Commençons par le commencement et posons-nous la question: existe-t-il un design africain? La réponse est clairement non. Il existe des designers africains. L'Afrique -faut-il le rappeler?- est un immense continent, comprenant cinquante-quatre pays, divisés eux-mêmes en innombrables groupes ethniques, aux langues et pratiques linguistiques, culturelles et cultuelles diverses et variées. Cela va sans dire, mais cela va mieux en le disant.
"Génération africaine, la force du design" est un beau-livre récemment paru aux éditions casablancaises spécialisées en la matière, Langages du Sud. Il se présente sous la forme d'un who's who illustré, un catalogue subjectif de ce qui se fait de plus notable sur le continent en cette discipline -quoique pas mal de profils retenus fassent partie de la diaspora et exercent leurs talents ailleurs.
L'ouvrage ne regroupe, d'ailleurs, que 17 pays, représentés par 49 designers. Comment s'est faite la sélection? Selon l'appréciation et les connaissances des deux auteurs auxquels la mission a été assignée: Hicham Lahlou, un des designers marocains les plus connus et reconnus, fondateur, en 2014, de la plateforme internationale ADA & ADD (African Design Awards & Days), et Mugendi K. M'Rithaa, designer et enseignant-chercheur kenyan, installé en Afrique du Sud où il exerce à la Cap Insula University of Technology, comme le souligne Patricia Defever, directice éditoriale de Langages du Sud.

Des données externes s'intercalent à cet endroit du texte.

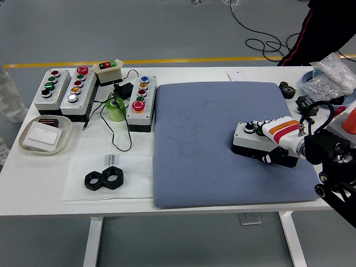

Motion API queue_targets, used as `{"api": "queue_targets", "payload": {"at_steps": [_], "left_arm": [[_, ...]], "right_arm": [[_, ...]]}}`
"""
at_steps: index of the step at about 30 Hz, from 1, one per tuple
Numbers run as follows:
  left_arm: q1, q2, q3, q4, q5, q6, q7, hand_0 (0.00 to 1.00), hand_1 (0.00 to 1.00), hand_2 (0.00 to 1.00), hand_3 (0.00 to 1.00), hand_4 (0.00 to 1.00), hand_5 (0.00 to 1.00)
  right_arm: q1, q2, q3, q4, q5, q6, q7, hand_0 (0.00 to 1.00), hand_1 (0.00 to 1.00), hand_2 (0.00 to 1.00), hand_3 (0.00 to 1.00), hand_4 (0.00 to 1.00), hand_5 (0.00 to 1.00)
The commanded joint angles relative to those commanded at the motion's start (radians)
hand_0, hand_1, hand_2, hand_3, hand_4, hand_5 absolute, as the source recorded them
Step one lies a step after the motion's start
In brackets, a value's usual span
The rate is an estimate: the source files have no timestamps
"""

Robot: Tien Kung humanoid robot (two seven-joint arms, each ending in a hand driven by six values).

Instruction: Pick up the button,place it on the desk,press the button,press the button

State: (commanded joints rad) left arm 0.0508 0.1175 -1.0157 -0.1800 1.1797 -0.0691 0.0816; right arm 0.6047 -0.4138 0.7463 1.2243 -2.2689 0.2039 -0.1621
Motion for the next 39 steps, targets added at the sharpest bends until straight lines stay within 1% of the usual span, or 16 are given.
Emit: {"api": "queue_targets", "payload": {"at_steps": [4, 5, 7, 9, 11, 12, 17, 18, 23, 24, 30, 31, 36, 37, 39], "left_arm": [[0.001, 0.001, -0.001, 0.000, 0.002, -0.001, 0.000, 0.742, 0.916, 0.983, 0.941, 0.609, 0.998], [0.001, 0.001, -0.002, 0.000, 0.005, -0.001, 0.001, 0.742, 0.915, 0.983, 0.942, 0.610, 0.998], [0.001, 0.001, -0.003, 0.000, 0.006, -0.001, 0.001, 0.742, 0.915, 0.983, 0.942, 0.610, 0.998], [0.002, 0.001, -0.003, 0.000, 0.006, -0.001, 0.001, 0.742, 0.915, 0.983, 0.942, 0.610, 0.998], [0.002, 0.001, -0.004, 0.000, 0.007, -0.002, 0.002, 0.742, 0.915, 0.983, 0.942, 0.610, 0.998], [0.002, 0.001, -0.004, 0.000, 0.008, -0.002, 0.002, 0.742, 0.915, 0.983, 0.941, 0.612, 0.998], [0.001, 0.001, 0.000, 0.000, 0.003, -0.002, 0.001, 0.742, 0.915, 0.983, 0.941, 0.612, 0.998], [0.001, 0.001, 0.000, 0.000, 0.003, -0.002, 0.000, 0.742, 0.915, 0.983, 0.940, 0.611, 0.998], [-0.001, 0.001, 0.003, 0.000, 0.000, -0.002, 0.000, 0.742, 0.915, 0.983, 0.940, 0.611, 0.998], [-0.002, 0.001, 0.003, 0.000, 0.001, -0.002, 0.000, 0.742, 0.915, 0.983, 0.940, 0.611, 0.998], [-0.004, 0.001, 0.005, 0.000, -0.003, -0.001, -0.001, 0.742, 0.915, 0.983, 0.941, 0.612, 0.998], [-0.005, 0.001, 0.006, 0.000, -0.004, -0.001, -0.001, 0.742, 0.915, 0.983, 0.941, 0.612, 0.998], [-0.006, 0.000, 0.008, 0.000, -0.008, 0.000, -0.002, 0.742, 0.915, 0.983, 0.941, 0.612, 0.998], [-0.006, 0.000, 0.007, 0.000, -0.007, 0.000, -0.002, 0.742, 0.915, 0.983, 0.941, 0.611, 0.998], [-0.008, 0.000, 0.007, 0.000, -0.006, -0.001, -0.002, 0.742, 0.915, 0.983, 0.941, 0.611, 0.998]], "right_arm": [[-0.002, -0.002, -0.001, 0.001, 0.000, -0.023, 0.001, 0.688, 0.658, 0.654, 0.886, 0.834, 0.223], [-0.003, -0.004, -0.001, 0.003, 0.000, -0.033, 0.003, 0.473, 0.448, 0.455, 0.829, 0.767, 0.028], [-0.003, -0.004, -0.001, 0.004, 0.000, -0.035, 0.003, 0.473, 0.448, 0.455, 0.829, 0.767, 0.028], [-0.004, -0.005, -0.003, 0.006, 0.000, -0.052, 0.000, 0.473, 0.448, 0.455, 0.829, 0.767, 0.028], [-0.004, -0.006, -0.003, 0.007, 0.000, -0.058, -0.001, 0.473, 0.448, 0.455, 0.829, 0.767, 0.028], [-0.003, -0.006, -0.003, 0.008, 0.000, -0.065, -0.003, 0.336, 0.353, 0.367, 0.730, 0.670, 0.002], [-0.001, -0.008, -0.004, 0.009, 0.000, -0.072, -0.005, 0.336, 0.353, 0.367, 0.730, 0.670, 0.002], [-0.001, -0.008, -0.005, 0.010, 0.000, -0.072, -0.005, 0.230, 0.284, 0.303, 0.537, 0.536, 0.002], [0.001, -0.011, -0.005, 0.013, 0.000, -0.074, -0.009, 0.230, 0.284, 0.303, 0.537, 0.536, 0.002], [0.002, -0.011, -0.005, 0.014, 0.000, -0.073, -0.008, 0.248, 0.258, 0.279, 0.474, 0.418, 0.002], [0.005, -0.013, -0.007, 0.014, 0.000, -0.080, -0.009, 0.248, 0.258, 0.279, 0.474, 0.418, 0.002], [0.005, -0.013, -0.007, 0.014, 0.000, -0.080, -0.008, 0.182, 0.213, 0.244, 0.394, 0.429, 0.002], [0.006, -0.014, -0.010, 0.015, 0.000, -0.088, -0.010, 0.182, 0.213, 0.244, 0.394, 0.429, 0.002], [0.006, -0.014, -0.012, 0.016, 0.000, -0.087, -0.010, 0.187, 0.198, 0.230, 0.356, 0.389, 0.002], [0.007, -0.014, -0.013, 0.016, 0.000, -0.086, -0.010, 0.187, 0.198, 0.230, 0.356, 0.389, 0.002]]}}
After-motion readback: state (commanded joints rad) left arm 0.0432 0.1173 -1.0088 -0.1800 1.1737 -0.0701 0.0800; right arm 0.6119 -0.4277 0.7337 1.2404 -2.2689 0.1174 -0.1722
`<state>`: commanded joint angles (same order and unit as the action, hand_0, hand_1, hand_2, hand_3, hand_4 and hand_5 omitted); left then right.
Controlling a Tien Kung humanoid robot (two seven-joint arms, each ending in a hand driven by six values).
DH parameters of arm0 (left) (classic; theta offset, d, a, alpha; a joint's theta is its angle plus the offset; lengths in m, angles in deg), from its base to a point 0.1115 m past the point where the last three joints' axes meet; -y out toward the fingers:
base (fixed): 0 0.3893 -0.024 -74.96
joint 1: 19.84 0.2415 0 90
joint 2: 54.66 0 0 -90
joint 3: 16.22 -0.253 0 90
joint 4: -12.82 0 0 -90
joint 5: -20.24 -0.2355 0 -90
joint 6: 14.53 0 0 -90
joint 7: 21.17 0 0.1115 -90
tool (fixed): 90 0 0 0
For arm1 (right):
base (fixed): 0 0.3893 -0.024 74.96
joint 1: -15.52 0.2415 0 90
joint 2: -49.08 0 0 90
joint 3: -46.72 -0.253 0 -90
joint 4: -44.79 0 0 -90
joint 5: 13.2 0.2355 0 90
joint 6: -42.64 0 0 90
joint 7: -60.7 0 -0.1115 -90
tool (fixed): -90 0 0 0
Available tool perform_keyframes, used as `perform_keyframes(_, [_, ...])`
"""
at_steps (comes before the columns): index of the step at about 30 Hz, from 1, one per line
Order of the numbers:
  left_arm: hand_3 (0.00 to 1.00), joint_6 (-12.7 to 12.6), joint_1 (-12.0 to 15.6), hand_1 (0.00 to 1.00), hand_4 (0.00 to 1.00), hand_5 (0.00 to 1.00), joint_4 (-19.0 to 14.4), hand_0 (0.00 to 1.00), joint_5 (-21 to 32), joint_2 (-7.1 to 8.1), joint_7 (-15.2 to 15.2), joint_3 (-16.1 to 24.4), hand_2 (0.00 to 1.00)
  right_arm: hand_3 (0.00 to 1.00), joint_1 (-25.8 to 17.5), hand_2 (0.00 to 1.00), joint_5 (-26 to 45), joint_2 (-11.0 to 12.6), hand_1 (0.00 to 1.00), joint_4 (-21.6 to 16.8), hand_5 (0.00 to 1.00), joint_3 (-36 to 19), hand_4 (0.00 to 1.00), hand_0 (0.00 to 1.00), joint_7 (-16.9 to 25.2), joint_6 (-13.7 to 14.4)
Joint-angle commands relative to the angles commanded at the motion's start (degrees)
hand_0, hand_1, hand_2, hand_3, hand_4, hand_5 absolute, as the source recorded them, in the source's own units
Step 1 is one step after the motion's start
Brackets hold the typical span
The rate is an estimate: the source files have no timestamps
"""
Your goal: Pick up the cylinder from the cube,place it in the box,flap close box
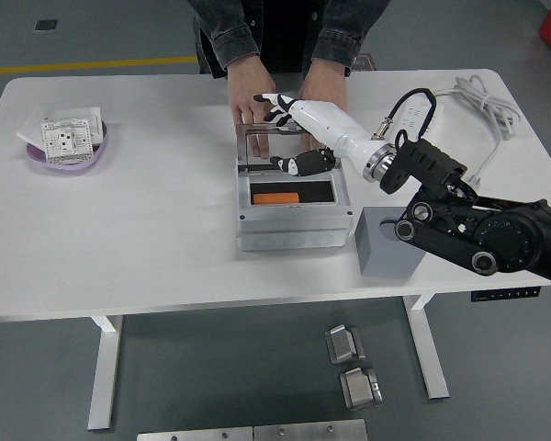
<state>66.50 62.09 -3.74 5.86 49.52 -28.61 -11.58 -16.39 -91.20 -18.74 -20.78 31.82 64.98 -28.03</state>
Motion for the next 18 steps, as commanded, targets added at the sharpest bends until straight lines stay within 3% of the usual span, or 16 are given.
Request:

© Copyright : Langages du Sud
C'est un ouvrage nécessaire. Pourquoi? Parce que c'est le premier du genre. Si cela fait au moins une bonne décennie que l'art contemporain africain jouit d'une bonne visibilité internationale (littérature spécialisée, salons et autres foires consacrés au sujet), il n'en est pas de même pour le design.
Que nous racontent les images -accompagnées de biographies professionnelles et d'une petite citation- qui rythment ce beau-livre, à raison de deux à quatre pages par designer? Richesse et diversité. Rien ou très peu ne semble lier le travail des uns et des autres. L'africanité, quasi-systématiquement revendiquée dans le discours des designers, ne nous saute pas aux yeux. C'est ainsi. Qu'on le déplore ou pas, il existe bien un goût mondial -ou mondialisé, comme on voudra. On voit certes, ici ou là, quelques clins d'œil à certaine esthétique subsaharienne, mais pas tant que ça. Ce n'est manifestement pas le propos réel de la majorité des sujets. À deux ou trois exceptions près -trop déco anecdotique, à notre goût-, la sélection nous montre des travaux au niveau plus qu'honorable, de qualité, à l'aune des critères internationaux. Une poignée d'entre eux atteignent même l'excellence -ce qui n'est pas si fréquent, même sous des cieux plus cléments, contrairement à ce qu'on pourrait croire.
Trois coups de cœurs, un peu au hasard Balthazar.
Kunlé Adeyemi.
© Copyright : Langages du Sud
Kunlé Adeyemi. Né en 1979, au Nigéria, vit et travaille à Amsterdam. Architecte et designer, fils d'architecte. A conçu un protototype multiprimé dans le monde, intitulé Makoko Floating School. Une structure préfabriquée flottante en bois, sous la forme d'un squelette de maison à toit pentu, destinée à se poser sur une lagune au ccœur de Lagos, la mégalopole tentaculaire nigériane, afin d'offrir un accès à l'éducation aux enfants des quartiers informels. C'est beau, bio, épuré, fonctionnel, économe, social et politique! Le top!***Mourad Krinah.
© Copyright : Langages du Sud
Mourad Krinah. Algérien, né en 1976. Ce lauréat de l'École des Beaux-arts d'Alger développe, depuis 2012, une série de papiers peints post-Printemps arabes revisitant la décoration murale arabo-orientale. Le principe? Isoler et répéter, à l'infini, un "motif" humain: la photo, solarisée et passée à la bichromie, d'un(e) manifestant(e) ou, au contraire, d'un agent d'autorité armé. Du Pop'art militant. Troublant. Très dans le vent, en même temps.***Vakay.
© Copyright : Langages du Sud
Vakay. Marque de lunettes tunisienne créée, en 2013, par un groupement: Souleimen Ghorbel, Adam Jabeur, Majdi Ghorbel et Achraf Chichini. Particularité? Les montures, aux formes classiques chic, sont taillées dans des essences de bois précieux, façon marqueterie, avec incrustation du logo (un tatouage berbère) en or 18 carats. Le comble du luxe et du raffinement handmade.
Il y en a d'autres, tant d'autres, qui méritent le détour. Un ouvrage nécessaire, disions-nous, pour prendre langue avec ce domaine jeune et méconnu. A charge, pour l'amateur intéressé, de creuser plus avant.